### Input data

= = = = = = =

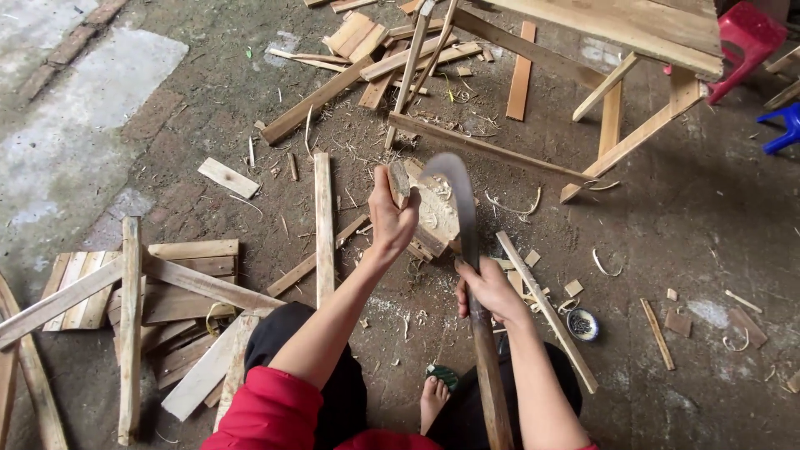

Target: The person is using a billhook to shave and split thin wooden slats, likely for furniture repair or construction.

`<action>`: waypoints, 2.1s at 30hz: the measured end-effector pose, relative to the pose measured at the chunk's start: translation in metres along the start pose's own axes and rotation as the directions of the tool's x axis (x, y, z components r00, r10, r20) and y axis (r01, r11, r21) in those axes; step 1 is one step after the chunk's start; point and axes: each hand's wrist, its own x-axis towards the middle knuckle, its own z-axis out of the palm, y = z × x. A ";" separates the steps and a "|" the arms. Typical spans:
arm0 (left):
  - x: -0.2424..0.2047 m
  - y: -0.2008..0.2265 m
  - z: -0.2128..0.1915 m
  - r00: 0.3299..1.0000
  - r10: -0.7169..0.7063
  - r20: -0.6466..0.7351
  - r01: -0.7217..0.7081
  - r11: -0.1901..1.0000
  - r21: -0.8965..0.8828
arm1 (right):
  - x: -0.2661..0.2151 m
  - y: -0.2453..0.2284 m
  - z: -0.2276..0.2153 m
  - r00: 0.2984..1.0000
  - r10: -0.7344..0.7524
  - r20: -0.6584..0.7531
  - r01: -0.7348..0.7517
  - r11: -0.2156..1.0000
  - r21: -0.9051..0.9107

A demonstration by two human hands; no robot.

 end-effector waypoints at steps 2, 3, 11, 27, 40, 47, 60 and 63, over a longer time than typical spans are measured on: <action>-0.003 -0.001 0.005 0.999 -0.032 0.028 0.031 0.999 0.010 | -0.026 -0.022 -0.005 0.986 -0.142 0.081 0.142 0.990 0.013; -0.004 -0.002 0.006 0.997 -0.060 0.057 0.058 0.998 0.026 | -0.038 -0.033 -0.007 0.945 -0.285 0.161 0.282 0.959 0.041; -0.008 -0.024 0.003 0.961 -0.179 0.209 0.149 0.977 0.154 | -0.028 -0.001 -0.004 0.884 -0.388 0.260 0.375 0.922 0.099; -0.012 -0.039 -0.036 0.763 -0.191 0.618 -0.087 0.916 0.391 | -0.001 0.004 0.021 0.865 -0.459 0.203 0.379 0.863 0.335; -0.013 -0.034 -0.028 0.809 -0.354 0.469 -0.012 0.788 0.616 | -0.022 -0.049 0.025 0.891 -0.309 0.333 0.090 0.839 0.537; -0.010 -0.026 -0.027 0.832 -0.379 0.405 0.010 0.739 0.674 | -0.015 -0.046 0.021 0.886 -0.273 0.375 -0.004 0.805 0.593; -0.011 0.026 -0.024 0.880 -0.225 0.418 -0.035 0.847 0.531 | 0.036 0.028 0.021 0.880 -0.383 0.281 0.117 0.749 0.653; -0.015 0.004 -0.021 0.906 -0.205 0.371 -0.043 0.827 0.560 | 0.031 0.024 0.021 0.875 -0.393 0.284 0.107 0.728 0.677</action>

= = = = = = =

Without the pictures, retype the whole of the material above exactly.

Target: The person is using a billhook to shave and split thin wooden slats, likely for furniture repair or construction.

`<action>`: waypoints, 2.1s at 30hz: the measured end-effector pose, relative to the pose measured at the chunk's start: translation in metres along the start pose's own axes and rotation as the directions of the tool's x axis (x, y, z components r00, r10, r20) and y axis (r01, r11, r21) in those axes; step 1 is one step after the chunk's start; point and axes: each hand's wrist, its own x-axis towards the middle knuckle, its own z-axis out of the palm, y = z × x. A ";" separates the steps and a "|" the arms. Typical spans:
arm0 (left):
  - x: -0.2424..0.2047 m
  - y: -0.2008..0.2265 m
  - z: -0.2128..0.1915 m
  - r00: 0.3299..1.0000
  - r10: -0.7169..0.7063
  - r20: -0.6466..0.7351
  - r01: -0.7217..0.7081
  - r11: -0.1901..1.0000
  - r21: -0.8965..0.8828
arm1 (right):
  - x: -0.2661..0.2151 m
  - y: -0.2453..0.2284 m
  - z: -0.2276..0.2153 m
  - r00: 0.2984..1.0000
  - r10: -0.7344..0.7524
  - r20: -0.6584..0.7531
  - r01: -0.7348..0.7517
  - r11: -0.2156..1.0000
  - r21: -0.9051..0.9107

A demonstration by two human hands; no robot.

 end-effector waypoints at steps 2, 3, 11, 27, 40, 47, 60 and 63, over a longer time than typical spans are measured on: <action>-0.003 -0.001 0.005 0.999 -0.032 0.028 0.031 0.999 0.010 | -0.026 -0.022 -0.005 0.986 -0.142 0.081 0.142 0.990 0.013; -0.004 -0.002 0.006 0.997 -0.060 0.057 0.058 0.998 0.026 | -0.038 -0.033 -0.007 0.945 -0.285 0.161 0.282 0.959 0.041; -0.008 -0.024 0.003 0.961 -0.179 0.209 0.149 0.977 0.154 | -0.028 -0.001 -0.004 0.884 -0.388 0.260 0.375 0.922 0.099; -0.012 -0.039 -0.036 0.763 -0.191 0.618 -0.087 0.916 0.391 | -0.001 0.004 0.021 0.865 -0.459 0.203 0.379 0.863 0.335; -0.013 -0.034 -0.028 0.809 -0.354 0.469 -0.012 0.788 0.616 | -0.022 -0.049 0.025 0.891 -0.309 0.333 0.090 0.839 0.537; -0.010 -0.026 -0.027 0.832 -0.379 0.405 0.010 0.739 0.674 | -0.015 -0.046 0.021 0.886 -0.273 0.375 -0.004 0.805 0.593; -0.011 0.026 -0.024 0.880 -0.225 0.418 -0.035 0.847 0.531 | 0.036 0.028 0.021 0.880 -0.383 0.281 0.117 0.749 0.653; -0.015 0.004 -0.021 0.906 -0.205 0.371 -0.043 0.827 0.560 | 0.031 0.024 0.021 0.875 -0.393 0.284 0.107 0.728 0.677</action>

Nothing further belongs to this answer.